**What you need to do**: Within the entries below, every line containing "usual" is to be copied.

[Excerpts from a dataset]
========

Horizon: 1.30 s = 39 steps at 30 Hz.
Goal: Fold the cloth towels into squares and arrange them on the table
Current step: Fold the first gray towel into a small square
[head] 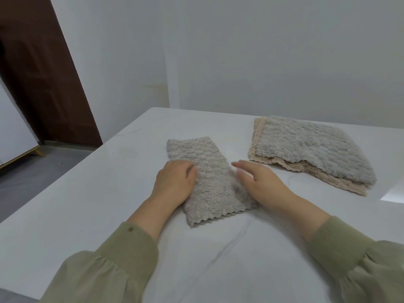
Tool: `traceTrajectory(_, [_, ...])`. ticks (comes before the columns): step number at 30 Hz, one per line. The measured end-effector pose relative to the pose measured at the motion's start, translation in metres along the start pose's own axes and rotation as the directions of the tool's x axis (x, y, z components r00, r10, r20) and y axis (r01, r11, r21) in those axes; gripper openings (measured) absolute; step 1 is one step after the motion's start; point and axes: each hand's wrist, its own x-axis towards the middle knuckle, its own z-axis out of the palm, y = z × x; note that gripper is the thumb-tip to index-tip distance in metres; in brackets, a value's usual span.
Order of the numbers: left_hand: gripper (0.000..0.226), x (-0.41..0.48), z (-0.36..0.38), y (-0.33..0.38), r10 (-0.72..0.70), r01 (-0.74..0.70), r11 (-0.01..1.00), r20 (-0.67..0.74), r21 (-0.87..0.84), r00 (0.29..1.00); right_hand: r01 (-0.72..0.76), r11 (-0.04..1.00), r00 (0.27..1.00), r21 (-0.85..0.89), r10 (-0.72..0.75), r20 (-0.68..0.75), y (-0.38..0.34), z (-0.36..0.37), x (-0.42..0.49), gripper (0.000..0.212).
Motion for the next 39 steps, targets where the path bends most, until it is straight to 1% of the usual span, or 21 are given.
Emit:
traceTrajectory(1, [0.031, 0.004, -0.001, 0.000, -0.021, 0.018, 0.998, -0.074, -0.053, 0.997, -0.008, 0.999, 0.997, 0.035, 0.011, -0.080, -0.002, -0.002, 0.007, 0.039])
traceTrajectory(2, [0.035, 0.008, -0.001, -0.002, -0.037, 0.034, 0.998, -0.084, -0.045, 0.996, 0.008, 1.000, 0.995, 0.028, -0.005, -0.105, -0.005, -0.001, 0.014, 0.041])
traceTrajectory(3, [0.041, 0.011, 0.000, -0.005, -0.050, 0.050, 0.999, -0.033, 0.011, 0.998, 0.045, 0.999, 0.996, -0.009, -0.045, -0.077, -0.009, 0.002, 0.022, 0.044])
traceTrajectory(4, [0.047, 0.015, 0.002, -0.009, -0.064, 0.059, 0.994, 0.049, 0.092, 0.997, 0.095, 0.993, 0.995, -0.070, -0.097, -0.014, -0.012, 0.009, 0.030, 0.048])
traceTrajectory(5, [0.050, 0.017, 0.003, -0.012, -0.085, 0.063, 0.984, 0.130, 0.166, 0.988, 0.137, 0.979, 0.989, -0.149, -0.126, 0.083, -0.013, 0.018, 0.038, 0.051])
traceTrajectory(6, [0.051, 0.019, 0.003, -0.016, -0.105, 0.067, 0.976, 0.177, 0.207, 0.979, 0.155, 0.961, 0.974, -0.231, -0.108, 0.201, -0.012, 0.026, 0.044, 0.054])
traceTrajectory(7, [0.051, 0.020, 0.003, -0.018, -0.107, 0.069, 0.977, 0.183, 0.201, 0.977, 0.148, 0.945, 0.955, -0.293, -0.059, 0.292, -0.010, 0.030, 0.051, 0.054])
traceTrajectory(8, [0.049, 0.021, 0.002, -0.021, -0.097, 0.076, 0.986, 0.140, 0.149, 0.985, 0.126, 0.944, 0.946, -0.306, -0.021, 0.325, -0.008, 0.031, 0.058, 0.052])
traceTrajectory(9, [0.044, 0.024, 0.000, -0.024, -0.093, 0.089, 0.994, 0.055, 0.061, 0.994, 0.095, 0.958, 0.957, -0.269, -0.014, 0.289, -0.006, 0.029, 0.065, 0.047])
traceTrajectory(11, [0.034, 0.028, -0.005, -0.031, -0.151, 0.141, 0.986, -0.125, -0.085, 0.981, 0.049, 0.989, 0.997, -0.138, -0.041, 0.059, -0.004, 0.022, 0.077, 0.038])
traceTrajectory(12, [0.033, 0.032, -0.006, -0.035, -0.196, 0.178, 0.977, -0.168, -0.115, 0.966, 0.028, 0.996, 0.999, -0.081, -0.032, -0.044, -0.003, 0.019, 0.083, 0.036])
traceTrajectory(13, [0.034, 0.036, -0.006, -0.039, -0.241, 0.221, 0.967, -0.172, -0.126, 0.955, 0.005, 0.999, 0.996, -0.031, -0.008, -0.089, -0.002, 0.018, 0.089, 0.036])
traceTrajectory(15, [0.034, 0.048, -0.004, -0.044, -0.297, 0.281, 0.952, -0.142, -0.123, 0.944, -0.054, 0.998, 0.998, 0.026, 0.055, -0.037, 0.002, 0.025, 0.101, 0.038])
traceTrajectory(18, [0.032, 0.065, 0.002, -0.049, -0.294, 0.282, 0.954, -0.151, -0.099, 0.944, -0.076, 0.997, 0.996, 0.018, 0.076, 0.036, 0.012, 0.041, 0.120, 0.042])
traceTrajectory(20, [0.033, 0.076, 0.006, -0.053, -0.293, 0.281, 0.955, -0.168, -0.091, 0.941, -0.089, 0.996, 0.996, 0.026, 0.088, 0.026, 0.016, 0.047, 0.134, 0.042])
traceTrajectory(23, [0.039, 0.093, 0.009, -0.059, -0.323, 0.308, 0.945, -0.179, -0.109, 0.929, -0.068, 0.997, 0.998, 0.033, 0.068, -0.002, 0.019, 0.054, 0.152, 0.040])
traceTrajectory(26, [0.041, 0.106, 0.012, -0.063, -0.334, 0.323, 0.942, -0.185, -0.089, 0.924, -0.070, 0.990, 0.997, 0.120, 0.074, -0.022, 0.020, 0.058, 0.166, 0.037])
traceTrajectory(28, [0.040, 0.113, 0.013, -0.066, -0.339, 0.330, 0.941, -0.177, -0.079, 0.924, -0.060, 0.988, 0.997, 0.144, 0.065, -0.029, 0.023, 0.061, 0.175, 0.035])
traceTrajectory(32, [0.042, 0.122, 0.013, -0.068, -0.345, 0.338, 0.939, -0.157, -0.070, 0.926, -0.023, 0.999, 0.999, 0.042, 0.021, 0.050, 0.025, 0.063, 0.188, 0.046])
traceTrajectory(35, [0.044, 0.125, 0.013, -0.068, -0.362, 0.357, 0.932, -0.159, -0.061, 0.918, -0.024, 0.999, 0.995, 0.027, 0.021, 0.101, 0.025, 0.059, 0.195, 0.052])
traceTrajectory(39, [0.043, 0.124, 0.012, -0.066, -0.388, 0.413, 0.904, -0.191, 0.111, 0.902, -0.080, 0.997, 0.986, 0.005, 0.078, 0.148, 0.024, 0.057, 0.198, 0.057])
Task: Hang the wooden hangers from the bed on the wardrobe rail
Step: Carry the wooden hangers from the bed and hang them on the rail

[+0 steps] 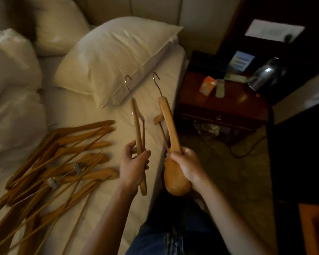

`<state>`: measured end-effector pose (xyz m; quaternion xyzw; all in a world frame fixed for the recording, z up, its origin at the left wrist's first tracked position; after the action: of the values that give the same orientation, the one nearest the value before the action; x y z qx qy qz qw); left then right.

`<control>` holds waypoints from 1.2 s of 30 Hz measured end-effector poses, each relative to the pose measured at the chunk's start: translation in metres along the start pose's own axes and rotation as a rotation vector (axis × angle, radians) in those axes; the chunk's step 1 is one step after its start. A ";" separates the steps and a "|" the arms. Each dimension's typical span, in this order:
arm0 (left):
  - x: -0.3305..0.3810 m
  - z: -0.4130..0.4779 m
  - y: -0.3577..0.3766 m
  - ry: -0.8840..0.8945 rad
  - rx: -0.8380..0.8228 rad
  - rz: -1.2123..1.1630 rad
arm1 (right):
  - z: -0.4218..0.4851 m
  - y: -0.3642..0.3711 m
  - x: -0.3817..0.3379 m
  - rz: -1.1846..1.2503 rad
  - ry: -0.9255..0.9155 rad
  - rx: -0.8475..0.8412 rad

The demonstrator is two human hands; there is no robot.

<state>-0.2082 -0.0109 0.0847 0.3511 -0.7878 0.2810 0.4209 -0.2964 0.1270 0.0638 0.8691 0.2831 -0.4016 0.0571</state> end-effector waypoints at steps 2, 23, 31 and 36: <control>0.000 -0.006 0.039 0.010 -0.104 0.080 | -0.004 -0.035 0.012 0.053 0.028 0.055; -0.079 -0.192 0.363 0.193 -0.902 0.618 | -0.098 -0.333 0.210 0.848 0.205 0.663; -0.111 -0.270 0.459 0.110 -1.269 0.718 | -0.163 -0.393 0.234 0.944 0.245 1.064; -0.115 -0.313 0.509 0.160 -1.454 0.802 | -0.191 -0.422 0.231 1.069 0.231 1.296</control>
<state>-0.4186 0.5597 0.0633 -0.3362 -0.8058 -0.1449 0.4655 -0.2766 0.6442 0.0770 0.7826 -0.4479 -0.3121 -0.2994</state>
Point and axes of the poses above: each hand's wrist, its own z-axis towards the middle knuckle, its own y-axis out of the palm, x = y × z, the point moved 7 cm from there along z, towards the middle knuckle, and after that the axes turned 5 degrees about x, right-handed, at the moved point
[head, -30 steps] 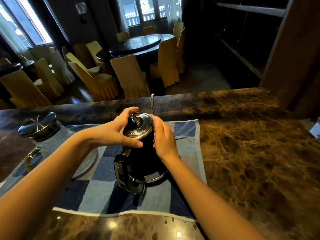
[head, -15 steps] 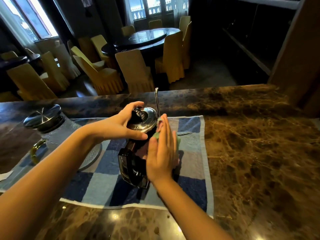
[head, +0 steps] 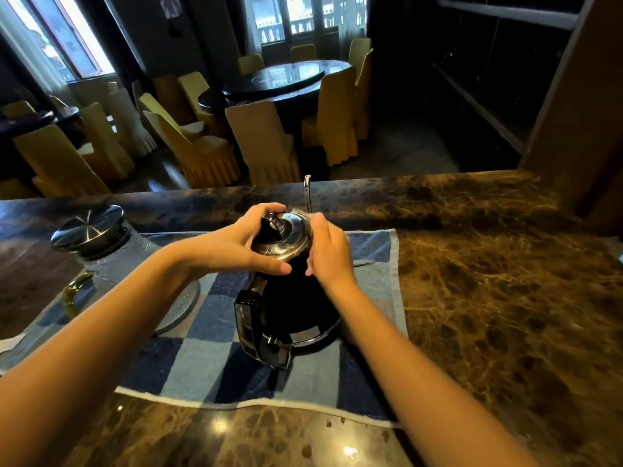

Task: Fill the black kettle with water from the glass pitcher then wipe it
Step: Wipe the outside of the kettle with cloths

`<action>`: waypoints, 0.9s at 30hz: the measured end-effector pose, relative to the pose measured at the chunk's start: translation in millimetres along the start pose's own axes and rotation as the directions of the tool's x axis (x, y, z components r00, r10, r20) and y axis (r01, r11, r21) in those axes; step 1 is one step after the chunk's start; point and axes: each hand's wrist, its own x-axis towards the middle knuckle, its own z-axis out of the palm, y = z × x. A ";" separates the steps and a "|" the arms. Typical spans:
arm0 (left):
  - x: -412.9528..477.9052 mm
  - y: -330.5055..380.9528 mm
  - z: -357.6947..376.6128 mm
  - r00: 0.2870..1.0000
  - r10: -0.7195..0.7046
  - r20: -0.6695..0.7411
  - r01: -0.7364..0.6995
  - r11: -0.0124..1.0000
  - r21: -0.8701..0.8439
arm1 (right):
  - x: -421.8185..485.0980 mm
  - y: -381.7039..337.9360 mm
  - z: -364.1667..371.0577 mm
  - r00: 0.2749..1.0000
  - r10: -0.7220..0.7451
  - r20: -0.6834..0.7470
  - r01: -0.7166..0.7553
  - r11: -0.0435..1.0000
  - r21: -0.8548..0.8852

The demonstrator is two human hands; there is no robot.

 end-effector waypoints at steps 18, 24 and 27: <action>1.4 -4.8 -0.3 1.000 0.015 -0.024 -0.014 1.000 0.014 | 19.9 1.2 0.3 0.978 -0.123 0.171 0.093 0.981 0.170; 0.2 -2.9 1.9 1.000 0.009 -0.027 -0.009 1.000 -0.010 | -2.2 45.6 -14.0 0.991 0.034 0.131 -0.040 0.998 0.043; -0.9 -3.2 3.8 0.999 -0.003 -0.032 0.002 1.000 -0.031 | -16.5 65.6 -18.0 0.993 0.118 0.025 -0.118 0.993 0.005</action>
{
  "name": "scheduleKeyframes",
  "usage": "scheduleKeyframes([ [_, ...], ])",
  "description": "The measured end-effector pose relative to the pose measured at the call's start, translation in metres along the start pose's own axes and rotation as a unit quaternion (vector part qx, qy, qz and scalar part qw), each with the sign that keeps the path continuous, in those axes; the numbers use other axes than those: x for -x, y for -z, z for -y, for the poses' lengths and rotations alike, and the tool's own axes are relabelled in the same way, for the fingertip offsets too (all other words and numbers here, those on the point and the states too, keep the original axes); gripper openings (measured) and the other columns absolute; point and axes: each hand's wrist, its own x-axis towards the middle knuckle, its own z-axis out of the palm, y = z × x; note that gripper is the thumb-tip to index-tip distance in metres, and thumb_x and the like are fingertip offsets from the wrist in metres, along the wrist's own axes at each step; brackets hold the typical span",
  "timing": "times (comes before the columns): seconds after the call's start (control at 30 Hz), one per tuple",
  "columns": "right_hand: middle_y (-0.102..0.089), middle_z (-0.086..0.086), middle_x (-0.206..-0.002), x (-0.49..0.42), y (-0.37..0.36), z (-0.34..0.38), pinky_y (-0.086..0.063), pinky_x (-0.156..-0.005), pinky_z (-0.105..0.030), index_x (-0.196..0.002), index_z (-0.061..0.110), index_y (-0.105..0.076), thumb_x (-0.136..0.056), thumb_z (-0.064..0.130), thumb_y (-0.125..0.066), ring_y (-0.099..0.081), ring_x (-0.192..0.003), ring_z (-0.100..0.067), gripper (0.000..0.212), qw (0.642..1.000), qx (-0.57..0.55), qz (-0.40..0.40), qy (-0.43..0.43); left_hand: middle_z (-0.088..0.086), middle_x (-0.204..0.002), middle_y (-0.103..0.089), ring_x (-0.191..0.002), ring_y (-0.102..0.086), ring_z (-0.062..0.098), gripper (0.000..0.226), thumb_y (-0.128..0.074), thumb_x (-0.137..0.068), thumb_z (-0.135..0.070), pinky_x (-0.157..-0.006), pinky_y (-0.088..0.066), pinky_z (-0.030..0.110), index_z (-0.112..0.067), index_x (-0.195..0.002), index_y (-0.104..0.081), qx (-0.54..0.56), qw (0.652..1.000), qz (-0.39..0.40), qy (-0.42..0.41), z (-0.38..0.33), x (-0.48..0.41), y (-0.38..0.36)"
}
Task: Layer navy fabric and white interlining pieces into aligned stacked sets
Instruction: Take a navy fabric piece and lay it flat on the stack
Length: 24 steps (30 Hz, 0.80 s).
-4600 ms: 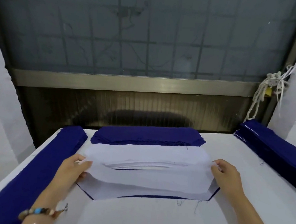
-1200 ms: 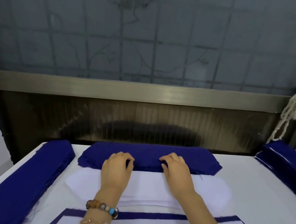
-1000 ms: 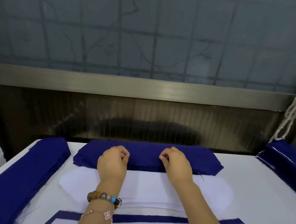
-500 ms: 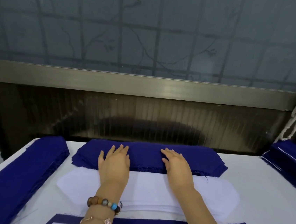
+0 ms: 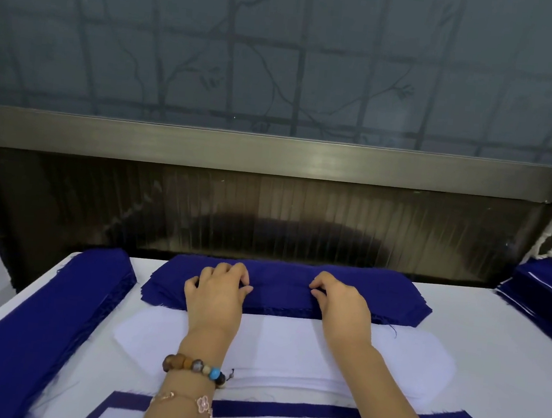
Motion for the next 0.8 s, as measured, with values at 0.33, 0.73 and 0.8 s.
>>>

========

**Final answer**:
Tool: `traceTrajectory(_, [_, ...])`. ticks (comes before the columns): step number at 30 Hz, one per line. The measured end-effector pose relative to the pose measured at the motion's start, translation in metres along the start pose's own axes and rotation as the directions of the tool's x axis (x, y, z components r00, r10, r20) and y axis (r01, r11, r21) in those axes; gripper openings (measured) absolute; step 1 is one step after the motion's start; point and axes: each hand's wrist, its own x-axis towards the middle knuckle, its own z-axis out of the palm, y = z × x; note that gripper is the thumb-tip to index-tip distance in metres; in brackets, a value's usual span.
Motion for the next 39 steps, targets where the path bends most, until it is straight to 1% of the usual span, or 21 are given.

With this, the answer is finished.